## What you need to do
The task calls for each line of the records below in which the word "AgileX" appears.

## Data in this exercise
========================================

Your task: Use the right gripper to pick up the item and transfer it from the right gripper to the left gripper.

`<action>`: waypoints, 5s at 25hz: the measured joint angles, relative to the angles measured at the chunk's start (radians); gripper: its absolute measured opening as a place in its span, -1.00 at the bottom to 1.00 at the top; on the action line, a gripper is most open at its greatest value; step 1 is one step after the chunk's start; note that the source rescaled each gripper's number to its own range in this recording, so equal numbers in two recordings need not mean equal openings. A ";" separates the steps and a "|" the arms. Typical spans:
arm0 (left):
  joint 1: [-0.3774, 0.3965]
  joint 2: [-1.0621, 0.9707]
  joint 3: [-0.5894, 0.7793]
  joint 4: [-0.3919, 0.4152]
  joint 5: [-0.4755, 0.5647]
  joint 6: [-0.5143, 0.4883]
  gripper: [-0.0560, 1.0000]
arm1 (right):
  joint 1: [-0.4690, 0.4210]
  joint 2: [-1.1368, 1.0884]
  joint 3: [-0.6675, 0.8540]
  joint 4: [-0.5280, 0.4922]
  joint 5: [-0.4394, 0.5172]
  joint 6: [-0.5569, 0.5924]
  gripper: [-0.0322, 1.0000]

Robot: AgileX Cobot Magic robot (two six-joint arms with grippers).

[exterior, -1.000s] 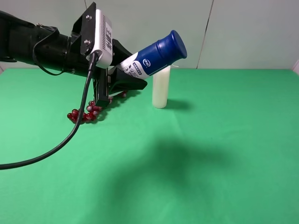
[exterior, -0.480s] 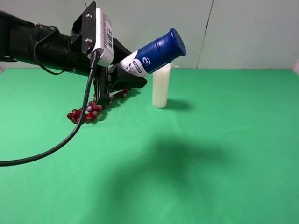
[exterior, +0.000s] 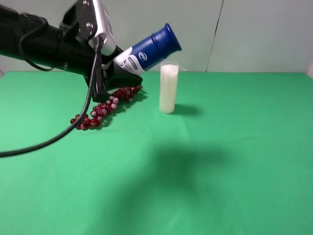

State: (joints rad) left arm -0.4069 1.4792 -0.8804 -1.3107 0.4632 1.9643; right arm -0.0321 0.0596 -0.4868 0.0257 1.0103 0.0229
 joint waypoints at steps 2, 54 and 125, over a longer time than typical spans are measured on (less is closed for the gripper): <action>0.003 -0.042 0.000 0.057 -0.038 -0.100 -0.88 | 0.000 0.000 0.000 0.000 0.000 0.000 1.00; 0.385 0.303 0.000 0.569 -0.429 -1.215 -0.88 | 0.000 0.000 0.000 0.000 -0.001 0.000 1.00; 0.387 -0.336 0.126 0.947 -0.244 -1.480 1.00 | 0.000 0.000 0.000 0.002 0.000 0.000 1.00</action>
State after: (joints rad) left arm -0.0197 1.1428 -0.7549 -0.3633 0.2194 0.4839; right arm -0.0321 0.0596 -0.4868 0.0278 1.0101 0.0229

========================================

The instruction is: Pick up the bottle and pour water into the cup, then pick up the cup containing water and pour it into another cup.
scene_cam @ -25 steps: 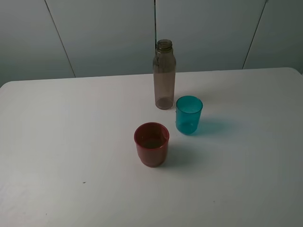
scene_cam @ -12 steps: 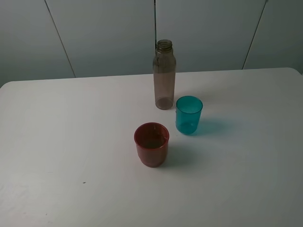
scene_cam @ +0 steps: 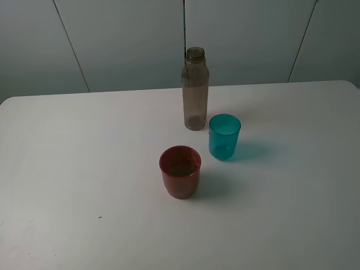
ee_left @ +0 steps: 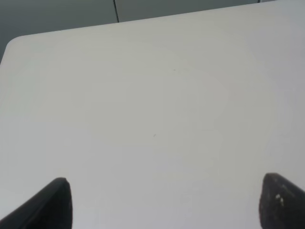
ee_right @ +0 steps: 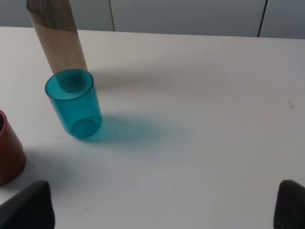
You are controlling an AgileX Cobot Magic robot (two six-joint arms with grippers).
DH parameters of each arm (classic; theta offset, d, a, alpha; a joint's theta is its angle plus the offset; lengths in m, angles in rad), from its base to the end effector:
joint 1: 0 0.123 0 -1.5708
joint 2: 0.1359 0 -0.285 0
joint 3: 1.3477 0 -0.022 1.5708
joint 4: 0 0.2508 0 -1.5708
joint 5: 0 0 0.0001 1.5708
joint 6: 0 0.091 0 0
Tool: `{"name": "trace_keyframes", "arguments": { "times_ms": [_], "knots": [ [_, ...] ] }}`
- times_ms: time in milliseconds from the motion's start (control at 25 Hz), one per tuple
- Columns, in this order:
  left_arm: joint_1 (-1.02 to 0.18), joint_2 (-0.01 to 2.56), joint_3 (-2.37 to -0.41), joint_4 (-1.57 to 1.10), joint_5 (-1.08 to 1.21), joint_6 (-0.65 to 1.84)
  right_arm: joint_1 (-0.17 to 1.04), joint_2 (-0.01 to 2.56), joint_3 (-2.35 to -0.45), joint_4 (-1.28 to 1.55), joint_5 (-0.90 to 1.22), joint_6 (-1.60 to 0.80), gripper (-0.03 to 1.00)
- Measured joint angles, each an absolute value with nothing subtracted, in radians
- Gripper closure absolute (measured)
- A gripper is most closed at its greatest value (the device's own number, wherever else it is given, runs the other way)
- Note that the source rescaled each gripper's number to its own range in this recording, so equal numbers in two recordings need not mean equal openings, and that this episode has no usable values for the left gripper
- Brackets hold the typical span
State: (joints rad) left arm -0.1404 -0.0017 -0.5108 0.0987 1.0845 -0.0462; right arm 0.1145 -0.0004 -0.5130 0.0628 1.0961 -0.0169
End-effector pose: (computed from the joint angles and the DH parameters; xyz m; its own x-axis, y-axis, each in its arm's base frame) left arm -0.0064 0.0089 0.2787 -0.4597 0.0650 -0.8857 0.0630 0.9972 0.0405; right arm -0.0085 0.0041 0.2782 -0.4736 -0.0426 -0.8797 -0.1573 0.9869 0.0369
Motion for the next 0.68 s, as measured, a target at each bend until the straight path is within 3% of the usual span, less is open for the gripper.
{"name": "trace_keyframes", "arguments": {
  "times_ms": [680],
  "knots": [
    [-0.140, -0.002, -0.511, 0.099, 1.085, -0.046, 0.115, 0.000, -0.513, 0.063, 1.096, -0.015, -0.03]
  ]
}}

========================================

## Answer section
Robot: AgileX Cobot Magic robot (two six-joint arms with grippers).
You are controlling an AgileX Cobot Magic robot (two six-joint arms with grippers).

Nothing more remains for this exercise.